White flakes floated down slowly like falling feathers. Winter was here at last. A blanket of white fluff was all that could be seen where Yim Leej’s backyard garden of cilantro, green onions, and lemon grass used to be. It wasn’t a large garden. He, Niam Yau (second wife), and their kids were living in a two-bedroom apartment now, not a single-home dwelling as was their prior home in St. Paul, and land for personal farming was limited here. Usually, gardening wasn’t encouraged on apartment grounds. Yim Leej had been thankful though that their current landlord, a young Hmong man – a homeowner, had allowed them to keep their current garden that season. Yim Leej considered this one of the few blessings in his life.
Life does change, doesn’t it?

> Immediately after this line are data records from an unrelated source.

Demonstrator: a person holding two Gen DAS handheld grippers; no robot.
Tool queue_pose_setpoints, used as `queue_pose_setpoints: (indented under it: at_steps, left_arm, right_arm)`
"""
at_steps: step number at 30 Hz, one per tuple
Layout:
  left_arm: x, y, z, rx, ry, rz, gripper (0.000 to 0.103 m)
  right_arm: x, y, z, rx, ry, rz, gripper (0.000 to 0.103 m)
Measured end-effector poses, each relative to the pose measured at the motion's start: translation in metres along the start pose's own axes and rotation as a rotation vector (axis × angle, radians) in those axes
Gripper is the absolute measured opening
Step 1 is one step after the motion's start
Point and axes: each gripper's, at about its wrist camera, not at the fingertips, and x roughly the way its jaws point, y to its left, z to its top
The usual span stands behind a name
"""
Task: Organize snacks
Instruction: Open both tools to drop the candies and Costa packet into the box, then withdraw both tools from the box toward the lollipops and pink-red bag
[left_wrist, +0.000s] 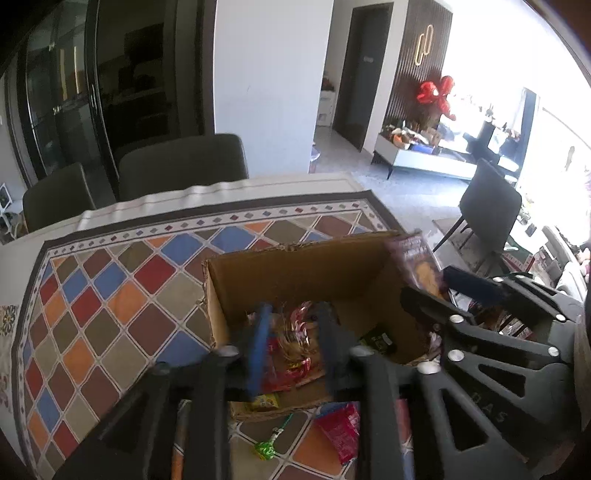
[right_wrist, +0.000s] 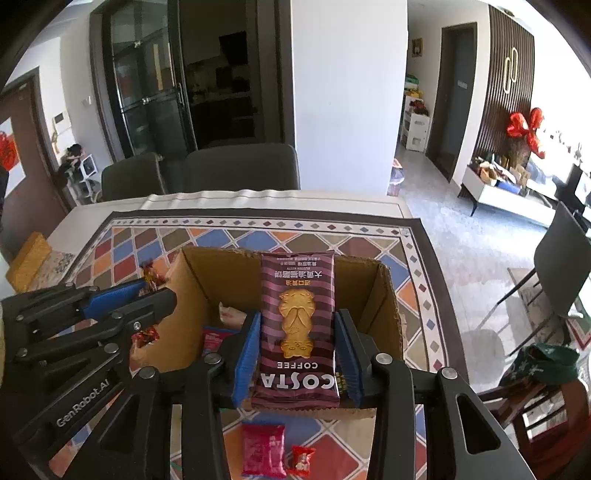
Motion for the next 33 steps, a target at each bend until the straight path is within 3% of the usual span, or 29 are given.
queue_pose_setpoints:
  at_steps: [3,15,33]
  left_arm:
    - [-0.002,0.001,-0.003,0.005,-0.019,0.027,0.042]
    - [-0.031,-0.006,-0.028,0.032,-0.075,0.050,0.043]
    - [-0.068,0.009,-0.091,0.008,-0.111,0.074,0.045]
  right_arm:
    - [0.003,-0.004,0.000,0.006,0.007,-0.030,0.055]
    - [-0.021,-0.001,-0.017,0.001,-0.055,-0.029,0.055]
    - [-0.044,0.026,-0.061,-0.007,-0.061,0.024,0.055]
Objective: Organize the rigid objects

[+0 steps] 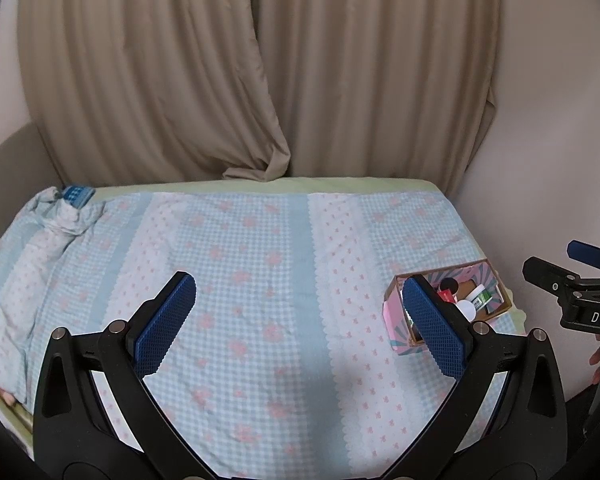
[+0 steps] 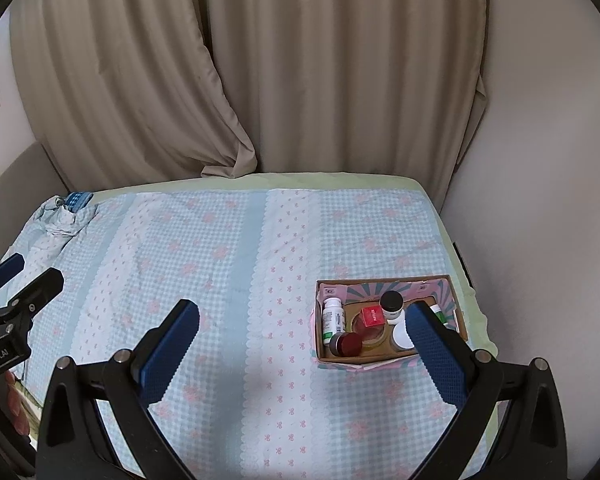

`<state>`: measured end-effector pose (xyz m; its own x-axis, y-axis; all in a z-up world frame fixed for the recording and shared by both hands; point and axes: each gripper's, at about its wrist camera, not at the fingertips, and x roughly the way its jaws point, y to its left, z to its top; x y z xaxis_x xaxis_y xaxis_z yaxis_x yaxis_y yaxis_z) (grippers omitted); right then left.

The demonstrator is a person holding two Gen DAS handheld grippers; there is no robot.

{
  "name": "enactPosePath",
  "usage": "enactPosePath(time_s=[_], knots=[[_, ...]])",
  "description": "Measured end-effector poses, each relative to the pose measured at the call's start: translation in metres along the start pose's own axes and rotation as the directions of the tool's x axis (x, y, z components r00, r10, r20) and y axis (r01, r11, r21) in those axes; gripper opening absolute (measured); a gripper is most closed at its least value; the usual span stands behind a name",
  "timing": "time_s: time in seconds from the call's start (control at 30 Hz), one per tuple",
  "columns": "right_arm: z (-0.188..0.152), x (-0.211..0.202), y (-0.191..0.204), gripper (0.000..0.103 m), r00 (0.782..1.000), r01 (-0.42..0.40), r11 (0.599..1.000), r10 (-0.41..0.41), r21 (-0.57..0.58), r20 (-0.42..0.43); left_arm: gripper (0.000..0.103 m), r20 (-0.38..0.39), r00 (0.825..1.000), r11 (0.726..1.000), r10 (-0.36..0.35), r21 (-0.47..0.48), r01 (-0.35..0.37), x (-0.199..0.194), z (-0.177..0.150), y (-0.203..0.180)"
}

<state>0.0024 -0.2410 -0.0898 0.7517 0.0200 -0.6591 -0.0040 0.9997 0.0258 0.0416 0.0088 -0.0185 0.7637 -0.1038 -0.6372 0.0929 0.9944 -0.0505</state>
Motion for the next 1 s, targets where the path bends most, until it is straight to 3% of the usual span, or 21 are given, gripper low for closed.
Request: enactPosePath(time_s=[0.37, 0.7, 0.87, 1.0], knots=[[0.001, 0.001, -0.001, 0.103, 1.0, 0.005, 1.0, -0.005, -0.002, 0.0, 0.103, -0.009, 1.0, 1.0, -0.002, -0.01, 0.002, 0.002, 0.0, 0.003], [0.007, 0.005, -0.003, 0.103, 1.0, 0.018, 1.0, -0.018, 0.005, 0.005, 0.103, 0.015, 0.999, 0.999, 0.047, 0.019, -0.047, 0.005, 0.001, -0.005], [0.009, 0.008, -0.001, 0.103, 1.0, 0.019, 1.0, -0.019, 0.008, 0.007, 0.103, 0.055, 0.997, 0.998, 0.063, 0.0, -0.063, 0.003, 0.001, -0.002], [0.009, 0.011, 0.0, 0.103, 1.0, 0.022, 1.0, -0.022, 0.01, 0.004, 0.103, 0.045, 0.995, 0.996, 0.084, -0.023, -0.083, 0.01, 0.001, 0.005]])
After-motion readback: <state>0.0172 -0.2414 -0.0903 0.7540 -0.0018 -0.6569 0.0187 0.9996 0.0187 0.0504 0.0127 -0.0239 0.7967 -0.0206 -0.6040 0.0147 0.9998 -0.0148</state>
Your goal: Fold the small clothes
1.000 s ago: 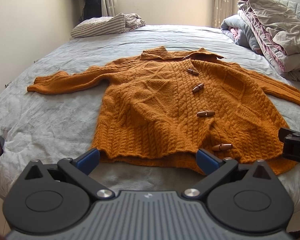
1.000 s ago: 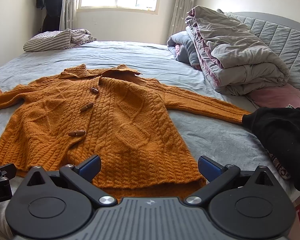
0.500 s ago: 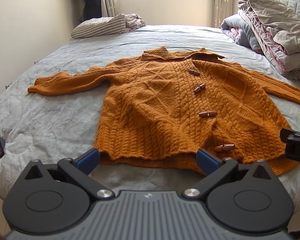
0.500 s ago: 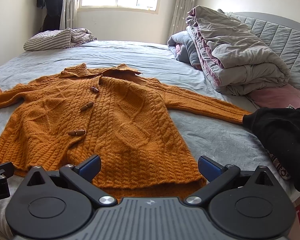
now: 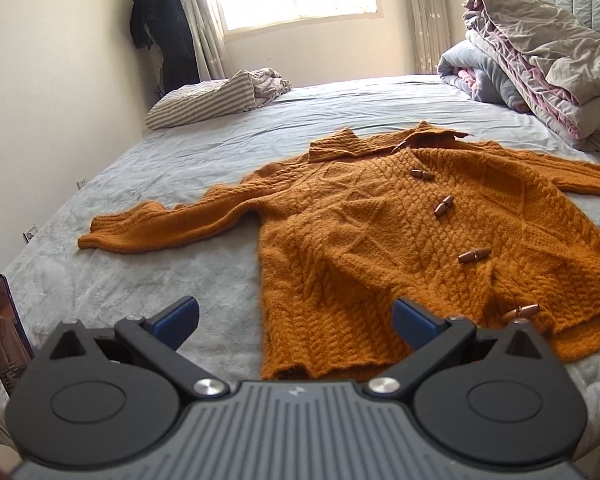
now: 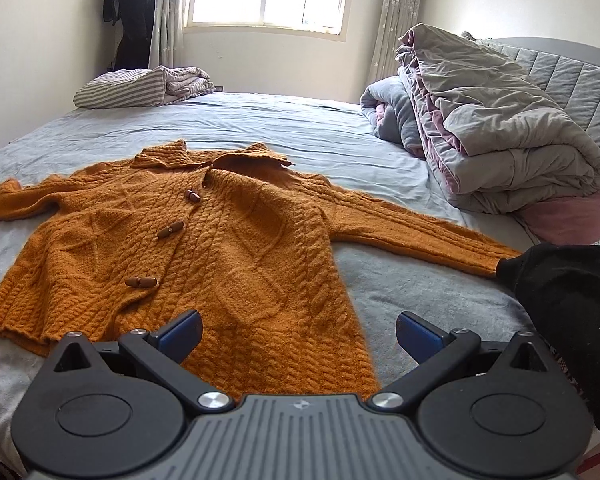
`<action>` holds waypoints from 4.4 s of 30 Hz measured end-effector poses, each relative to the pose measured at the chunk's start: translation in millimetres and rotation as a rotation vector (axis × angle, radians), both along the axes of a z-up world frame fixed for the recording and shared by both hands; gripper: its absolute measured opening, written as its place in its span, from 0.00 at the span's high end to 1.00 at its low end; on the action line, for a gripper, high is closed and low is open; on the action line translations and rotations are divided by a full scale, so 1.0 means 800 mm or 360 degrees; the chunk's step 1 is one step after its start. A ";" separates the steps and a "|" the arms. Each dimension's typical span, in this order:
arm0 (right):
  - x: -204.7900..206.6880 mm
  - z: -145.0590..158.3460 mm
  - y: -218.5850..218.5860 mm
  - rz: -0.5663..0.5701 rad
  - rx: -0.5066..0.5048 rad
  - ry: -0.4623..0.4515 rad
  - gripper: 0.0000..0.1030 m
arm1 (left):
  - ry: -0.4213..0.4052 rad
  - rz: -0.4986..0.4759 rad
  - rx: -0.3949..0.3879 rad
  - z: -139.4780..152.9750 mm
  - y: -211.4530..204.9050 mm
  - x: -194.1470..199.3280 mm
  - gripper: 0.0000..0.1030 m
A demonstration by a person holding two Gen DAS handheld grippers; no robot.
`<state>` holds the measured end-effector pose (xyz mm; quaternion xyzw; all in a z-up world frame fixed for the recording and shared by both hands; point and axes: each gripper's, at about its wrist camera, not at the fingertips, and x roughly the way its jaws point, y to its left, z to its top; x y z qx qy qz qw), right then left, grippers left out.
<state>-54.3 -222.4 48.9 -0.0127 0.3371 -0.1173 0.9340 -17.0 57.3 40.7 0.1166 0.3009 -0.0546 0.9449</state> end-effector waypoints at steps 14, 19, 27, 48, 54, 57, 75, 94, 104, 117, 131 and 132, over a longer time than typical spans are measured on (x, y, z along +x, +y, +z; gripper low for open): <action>0.008 -0.047 -0.066 0.0154 0.0261 0.0286 0.02 | 0.0378 -0.0154 -0.0295 -0.062 0.091 0.052 0.07; 0.002 -0.059 -0.071 0.0169 0.0264 0.0354 0.03 | 0.0382 -0.0257 0.0004 -0.083 0.070 0.042 0.25; -0.009 -0.075 -0.072 0.0120 0.0155 0.0366 0.04 | 0.0325 -0.0137 0.0038 -0.094 0.080 0.051 0.44; 0.016 -0.085 -0.075 0.0056 -0.0100 0.0070 0.93 | -0.0159 0.0038 -0.0102 -0.051 0.088 0.016 0.95; 0.002 -0.052 -0.074 0.0076 -0.0177 -0.0001 0.94 | 0.0007 0.0089 -0.0145 -0.060 0.108 0.009 0.95; 0.003 -0.058 -0.085 0.0039 -0.0175 0.0082 0.95 | 0.0186 0.0118 -0.0153 -0.093 0.113 0.023 0.95; -0.037 -0.037 0.003 0.0626 -0.0210 -0.0037 0.30 | -0.0139 -0.0543 0.0150 -0.059 0.029 -0.052 0.22; 0.000 -0.095 0.110 0.1082 -0.0506 0.0094 0.69 | -0.0095 -0.1047 0.0374 -0.104 -0.090 -0.029 0.64; -0.018 -0.091 0.133 0.1369 -0.0576 0.0023 0.98 | -0.0259 -0.1036 0.0083 -0.069 -0.072 -0.036 0.99; -0.019 -0.097 0.138 0.1438 -0.0525 0.0164 0.81 | 0.0097 -0.1274 0.0256 -0.109 -0.090 -0.030 0.76; 0.036 -0.020 -0.035 0.0881 -0.0042 -0.0004 0.15 | -0.0016 -0.1013 -0.0088 -0.016 -0.082 0.046 0.02; 0.045 -0.020 -0.056 0.0782 0.0000 -0.0014 0.13 | -0.0028 -0.0970 -0.0095 -0.015 -0.084 0.057 0.01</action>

This has been the very question in Yim Leej’s mind over the past few weeks. It was nearly October now, but snow was already here. If Yim Leej recalled correctly, snow didn’t usually fall in Minnesota until November. Or was it December? Oh face, if he wanted to get it right, he would have to look at an actual calendar and count down the number of months in the last half of the year. That was just how Yim Leej kept track of things; he needed to see it visually. He was not much of a mental thinker. A bout of gloom, unlike the bright winter sky, brushed over him at this thought. Sometimes he wondered if he was a thinker at all. The decisions he’s made in his life. The marrying of Maiv, his older brother’s girlfriend, followed by the marriage of his second more youthful wife, Ntsuab, his mail-order bride from Laos. These were supposed to be steps forward in his life. That’s how he’d imagined them at one point.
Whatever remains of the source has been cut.